Is there a way I can “easily” construct a square-wave oscilator adjustable from 1 Hz to, say, 10 Hz?
Currently I have a big stack of 74HC00 chips, some LEDs and some resistors.
One of my old electronics books had an LED blinking circuit which (from memory) used a NAND gate as in inverter, and put a capacitor across it to slow it down. Those were 74LS00s though. So, TTL. I doubt my CMOS chips would enjoy the very slow rise time of a large capacitor.
I suppose the “standard” solution is to just build a one-transistor oscilator. But from what I've seen, transistor circuits are always an insanely complex network of dozens resistors and capacitors. I'd like something simpler if possible. (Besides, they're usually sinewave oscilators, not square wave.)

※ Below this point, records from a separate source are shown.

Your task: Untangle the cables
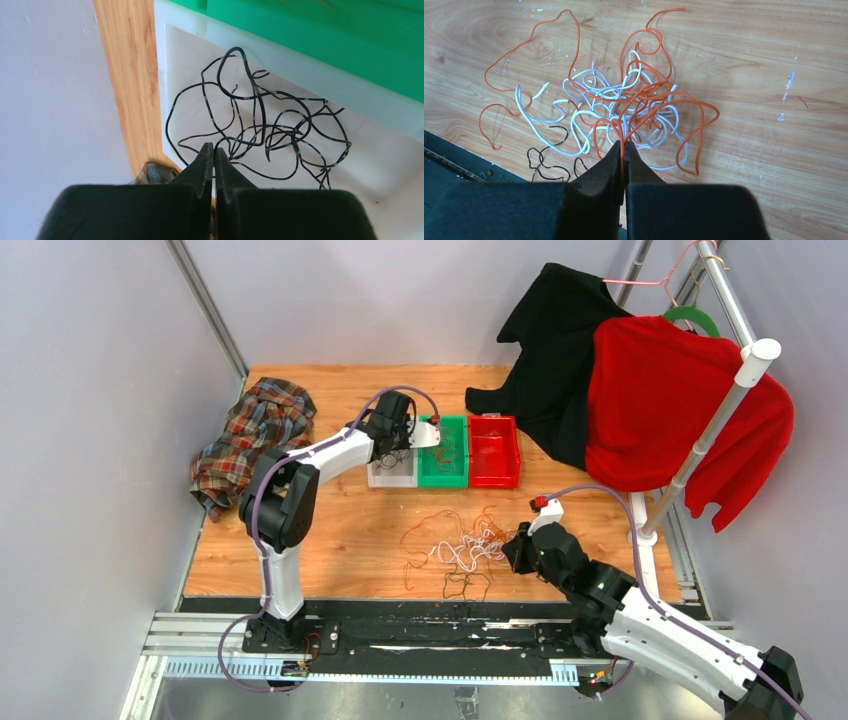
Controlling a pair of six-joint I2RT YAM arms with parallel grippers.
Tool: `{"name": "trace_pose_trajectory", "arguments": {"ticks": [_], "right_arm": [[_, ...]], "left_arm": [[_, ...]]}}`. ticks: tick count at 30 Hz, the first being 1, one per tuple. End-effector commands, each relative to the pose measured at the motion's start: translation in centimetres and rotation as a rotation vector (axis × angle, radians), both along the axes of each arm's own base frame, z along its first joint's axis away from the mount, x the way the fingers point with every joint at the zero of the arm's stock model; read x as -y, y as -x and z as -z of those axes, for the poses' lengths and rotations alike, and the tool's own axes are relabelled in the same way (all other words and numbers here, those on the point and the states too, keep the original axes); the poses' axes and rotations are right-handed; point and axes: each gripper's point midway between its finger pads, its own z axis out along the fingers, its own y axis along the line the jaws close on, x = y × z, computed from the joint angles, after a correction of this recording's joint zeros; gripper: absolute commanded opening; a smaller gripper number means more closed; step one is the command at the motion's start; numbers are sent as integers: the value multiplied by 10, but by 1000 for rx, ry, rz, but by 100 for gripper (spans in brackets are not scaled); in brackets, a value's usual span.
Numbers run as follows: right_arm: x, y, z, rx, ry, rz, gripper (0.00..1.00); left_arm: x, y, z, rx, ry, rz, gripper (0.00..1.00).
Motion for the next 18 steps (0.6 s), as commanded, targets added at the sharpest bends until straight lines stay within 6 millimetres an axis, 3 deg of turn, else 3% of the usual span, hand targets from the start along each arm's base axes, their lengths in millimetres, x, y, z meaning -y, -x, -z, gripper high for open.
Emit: {"name": "trace_pose_trajectory", "arguments": {"ticks": [1,9,14,16,18], "right_arm": [[-2,-6,-10,19,-27,22,1],[-1,-5,-8,16,-33,26,1],[-1,-4,-6,11,-40,29,1],[-1,-5,-6,13,-41,30,1],[-1,-5,-7,16,-41,29,1]], "left_arm": [[-10,-4,-8,40,2,-22,1],[-15,-1,-6,26,-16,-36,1],[6,-1,-15,15,124,-45,2],[18,0,-20,2,187,-42,14],[28,4,-26,-37,245,-46,34]]}}
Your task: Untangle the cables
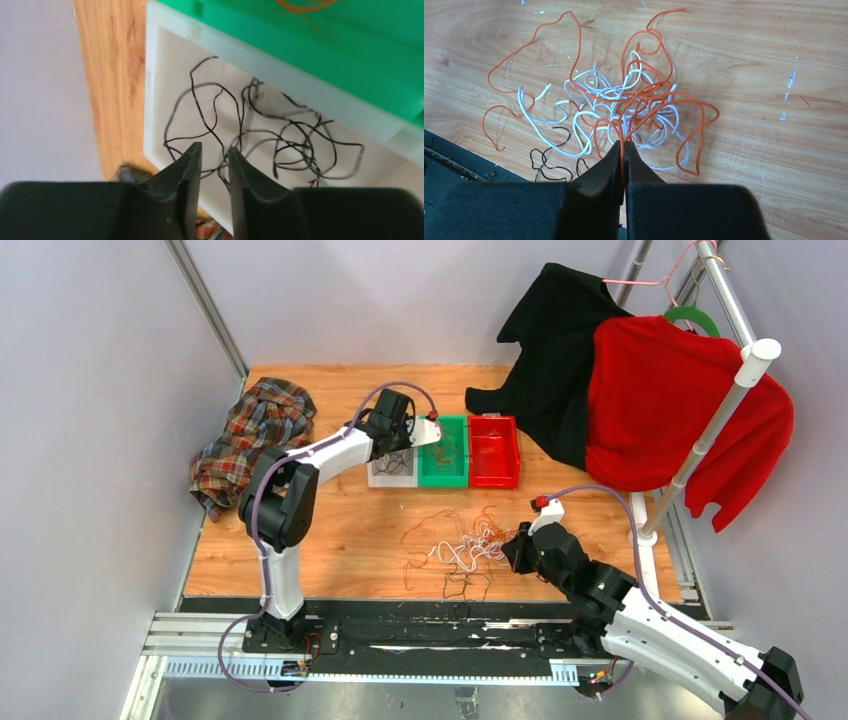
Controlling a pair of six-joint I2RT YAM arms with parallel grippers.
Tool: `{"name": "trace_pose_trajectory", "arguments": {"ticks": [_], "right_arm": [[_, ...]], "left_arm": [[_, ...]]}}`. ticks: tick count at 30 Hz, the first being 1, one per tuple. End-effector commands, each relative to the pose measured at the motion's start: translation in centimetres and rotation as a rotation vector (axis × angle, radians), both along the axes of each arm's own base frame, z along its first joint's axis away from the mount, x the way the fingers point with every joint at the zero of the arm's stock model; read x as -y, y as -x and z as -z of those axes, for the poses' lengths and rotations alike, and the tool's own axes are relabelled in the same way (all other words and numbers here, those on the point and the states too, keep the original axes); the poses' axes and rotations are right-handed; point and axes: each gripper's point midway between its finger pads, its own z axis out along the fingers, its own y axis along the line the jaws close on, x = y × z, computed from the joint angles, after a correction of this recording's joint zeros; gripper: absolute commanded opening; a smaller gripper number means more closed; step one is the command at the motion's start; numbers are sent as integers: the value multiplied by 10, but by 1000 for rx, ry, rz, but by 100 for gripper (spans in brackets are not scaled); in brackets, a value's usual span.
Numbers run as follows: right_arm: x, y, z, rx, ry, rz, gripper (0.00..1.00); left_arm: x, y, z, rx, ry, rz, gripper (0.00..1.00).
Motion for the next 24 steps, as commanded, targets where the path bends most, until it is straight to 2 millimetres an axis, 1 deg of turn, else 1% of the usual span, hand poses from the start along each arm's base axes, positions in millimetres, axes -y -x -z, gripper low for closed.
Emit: {"name": "trace_pose_trajectory", "arguments": {"ticks": [1,2,3,5,7,8,11,14,16,17,18,19,21,22,24], "right_arm": [[-1,-5,-8,21,-30,22,1],[-1,-5,-8,22,-31,19,1],[-1,-5,-9,22,-31,19,1],[-1,-5,-9,23,-31,17,1],[-2,-5,-10,24,-33,14,1],[-3,-6,-11,26,-36,14,1],[-5,-6,-13,30,-44,5,1],[-9,-8,-18,38,-54,-5,1],[-11,-9,-22,44,-61,-13,1],[-12,-9,-23,42,-59,-15,1],[-13,-9,-24,41,-59,-19,1],[-14,-9,-24,40,-60,-20,1],[-13,-9,-24,41,-59,-17,1],[-13,-9,-24,41,-59,-15,1],[-11,-8,-21,38,-55,-11,1]], "left_arm": [[31,-1,-41,-13,202,-12,46],[34,3,-45,-36,223,-8,63],[35,7,-50,-53,235,-3,74],[37,17,-59,-93,249,23,87],[37,30,-68,-129,254,51,96],[36,36,-72,-145,255,63,99],[38,51,-89,-182,282,88,98],[50,70,-110,-230,371,122,98],[61,89,-120,-272,419,163,98],[67,102,-121,-299,428,189,98],[75,118,-122,-337,439,222,98],[83,138,-119,-388,451,259,98],[97,182,-108,-487,450,347,98],[105,208,-94,-540,426,406,99],[111,242,-78,-590,377,510,99]]}}
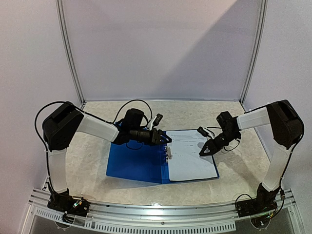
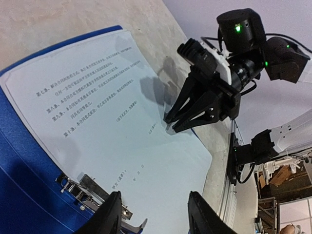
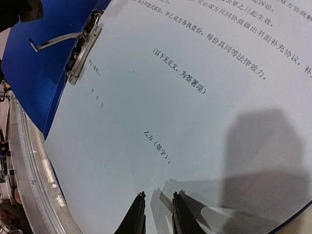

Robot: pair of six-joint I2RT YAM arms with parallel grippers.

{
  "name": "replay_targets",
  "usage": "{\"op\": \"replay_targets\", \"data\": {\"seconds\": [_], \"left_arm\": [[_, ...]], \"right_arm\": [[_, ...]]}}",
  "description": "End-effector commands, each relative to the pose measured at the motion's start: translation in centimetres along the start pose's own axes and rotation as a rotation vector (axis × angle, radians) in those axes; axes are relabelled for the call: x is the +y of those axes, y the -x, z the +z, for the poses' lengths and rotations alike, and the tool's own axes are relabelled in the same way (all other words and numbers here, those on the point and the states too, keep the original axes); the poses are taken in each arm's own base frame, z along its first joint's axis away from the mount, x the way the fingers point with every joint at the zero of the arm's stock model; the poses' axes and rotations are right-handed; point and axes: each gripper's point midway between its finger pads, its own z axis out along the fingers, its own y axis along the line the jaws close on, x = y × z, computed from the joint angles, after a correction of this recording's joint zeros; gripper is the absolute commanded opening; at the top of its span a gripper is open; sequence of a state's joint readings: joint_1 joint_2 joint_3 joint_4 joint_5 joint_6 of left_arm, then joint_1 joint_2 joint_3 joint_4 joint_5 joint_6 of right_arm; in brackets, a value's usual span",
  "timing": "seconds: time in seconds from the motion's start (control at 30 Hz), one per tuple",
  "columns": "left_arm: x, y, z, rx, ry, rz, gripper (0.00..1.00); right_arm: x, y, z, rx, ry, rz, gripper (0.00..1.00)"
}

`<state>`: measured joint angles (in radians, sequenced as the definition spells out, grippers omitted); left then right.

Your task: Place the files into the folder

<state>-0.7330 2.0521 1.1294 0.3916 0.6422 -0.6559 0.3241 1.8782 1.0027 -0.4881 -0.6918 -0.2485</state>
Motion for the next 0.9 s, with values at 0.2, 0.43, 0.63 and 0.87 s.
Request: {"op": "replay_targets", "data": {"seconds": [0.2,0.43,0.63,0.87], "left_arm": [[-0.4,4.3,-0.8,-0.026,0.126,0.089,0.48],[1.8,7.1,2.1,0.061,0.237,0.141,0.46],[4.2,6.4,4.7,0.111,0.234,0.117,0.46],[6.9,5.1,6.4,0.157,0.265,0.078,0.47]], "right_arm": [[-1.7,-3.7,1.4,0.122,-0.073,0.057,0.20],[-1.4,-2.9,0.7,0.094,-0.085,0.033,0.20],[-1.3,-3.0,0.6,0.094,-0.085,0.025,0.21],[-1.2,-2.7,0.2,0.084,-0.093,0.010,0.22]]}}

I guess maybe I could buy a Schmitt-trigger inverter and use that with a capacitor... It seems a shame to have to buy an entire batch of parts just for the clock. But I think I'm probably going to have to do that anyway. (At the very least, it seems an oscilator requires some kind of energy-storage device, and I currently have none.)
(The other alternative is a crystal — but I don't understand how those work, I suspect you still need lots of additional components, and I highly doubt anybody makes a 10 Hz crystal.)